Although Papers has achieved a fair amount of success, an earlier open-source program called iPapers still has its devotees. iPapers emerged in 2004 and is still managed on a part-time basis by its developer, Toshihiro Aoyama of Suzuka National College of Technology in Japan. The second version of the software, released in 2006, has been downloaded more than 13,000 times.

“It definitely speeds things up,” says biochemist Jocelyn Côté of the University of Ottawa in Ontario, Canada. Côté says that he struggled to invent a consistently useful file-naming algorithm for his hard disk's burgeoning paper collection. Although his PDF library has grown from 500 papers to roughly 3,000, Côté says iPapers still enables rapid recall.

Adobe Systems in San Jose, California, which created the PDF file format, says that it has its own management software, called Digital Editions, but that other such programs are a welcome addition to the market.

Both iPapers and Papers were developed for Macintosh operating systems, although the programs inspired graduate student Derek Anderson at the University of Texas, Dallas, to create a Linux version of the software called gPapers.

The programs do not yet build bibliographies like traditional reference management tools.
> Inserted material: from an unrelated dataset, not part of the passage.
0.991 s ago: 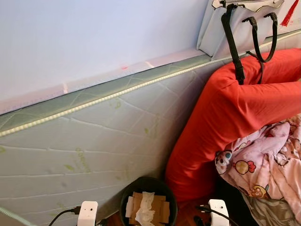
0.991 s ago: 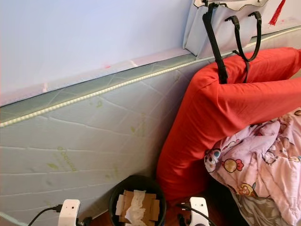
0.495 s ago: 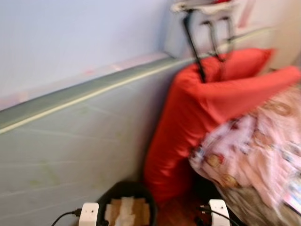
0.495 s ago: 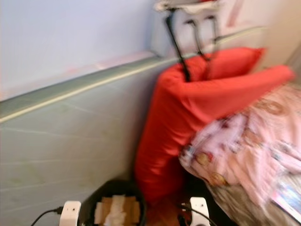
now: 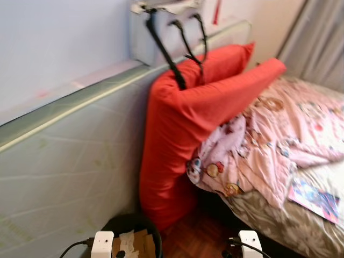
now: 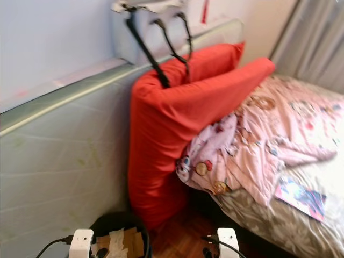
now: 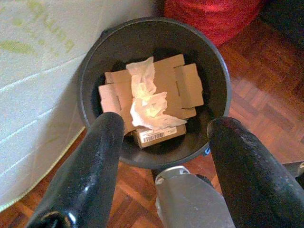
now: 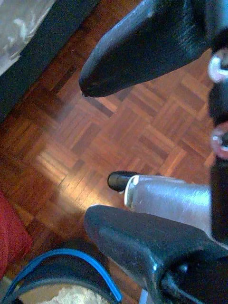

Some programs, such as Bookends by US company Sonny Software, organize PDF files while allowing some citation formats. Reference tools, such as Thomson Scientific's EndNote, have recently begun to bridge the gap by including some file-management functions, such as linking to PDF files.

Managing papers is just the first step, developers say. “PubMed is an absolutely fantastic repository, but it's a one-way street. You can download something, but you can't contribute anything,” says Griekspoor. Ultimately, he thinks programs such as Papers may network researchers to share information and commentary.